Moraes testa aliança entre Lula e STF após relatório da Polícia Federal

Lula tenta ajustar o tom sobre a crise no STF enquanto a Polícia Federal divulgou um relatório com detalhes envolvendo o ministro Alexandre de Moraes e Daniel Vorcaro. O caso pressiona a Corte e entra no radar da disputa política e eleitoral neste momento.

Lula buscou acordo com Moraes e agora enfrenta um impasse com o STF

Desde o início do terceiro mandato, Lula apostou numa aliança com o Supremo Tribunal Federal para ajudar a enfrentar dificuldades no Congresso, onde partidos de esquerda têm minoria.

O governo recorreu ao STF para tentar reverter derrotas em votações e também usou decisões e manifestações públicas de magistrados para pressionar parlamentares. A parceria foi renovada quando Alexandre de Moraes intermediou uma reunião entre Lula e o comandante do Senado, Davi Alcolumbre, após o rompimento relacionado à indicação de Jorge Messias.

Reunião com Alcolumbre e pauta da escala 6 x 1 entram na conta

No encontro, Lula e Alcolumbre selaram um acordo para garantir, por exemplo, o avanço da proposta que acaba com a escala de trabalho 6 x 1, uma bandeira eleitoral do petista.

O novo teste veio com a divulgação do relatório da Polícia Federal, que trouxe detalhes da relação imprópria entre Moraes e Daniel Vorcaro, dono do Master e citado como protagonista da maior fraude bancária da história do país. O texto repercutiu nas redes sociais e colocou a Corte diante de uma decisão entre investigar um integrante importante ou deixar o caso sem apuração.
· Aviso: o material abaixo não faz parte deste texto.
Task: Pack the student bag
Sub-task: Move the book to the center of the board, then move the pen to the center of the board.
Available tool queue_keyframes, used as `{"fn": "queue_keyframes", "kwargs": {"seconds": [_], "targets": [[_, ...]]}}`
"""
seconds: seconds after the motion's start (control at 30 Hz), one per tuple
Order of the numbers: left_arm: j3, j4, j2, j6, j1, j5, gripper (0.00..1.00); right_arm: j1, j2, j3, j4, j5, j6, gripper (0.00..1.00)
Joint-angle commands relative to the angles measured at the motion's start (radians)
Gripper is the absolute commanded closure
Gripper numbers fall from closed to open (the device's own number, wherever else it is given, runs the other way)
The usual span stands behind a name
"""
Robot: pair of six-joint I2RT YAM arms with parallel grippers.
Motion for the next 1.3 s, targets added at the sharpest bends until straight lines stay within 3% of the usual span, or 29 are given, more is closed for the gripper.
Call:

Campanha reage: Flávio Bolsonaro volta a defender impeachment e Lula evita citar Moraes

O senador Flávio Bolsonaro, que aparece empatado com Lula nas simulações de segundo turno, voltou a defender a aprovação de um pedido de impeachment de Moraes pelo Senado.

Lula falou sobre o tema na quinta-feira 3: “A democracia precisa de instituições fortes e respeitadas. Fica claro que nossos sistemas político e judiciário precisam de reformas profundas. É fundamental que se investigue todo mundo, sem blindagem de ninguém, doa a quem doer. O povo brasileiro tem o direito de saber a verdade”. Na sexta-feira 4, ao lado do presidente do Supremo, ministro Edson Fachin, Lula disse: “Ninguém, em nome da democracia, pode usar o cargo que tem em benefício pessoal”.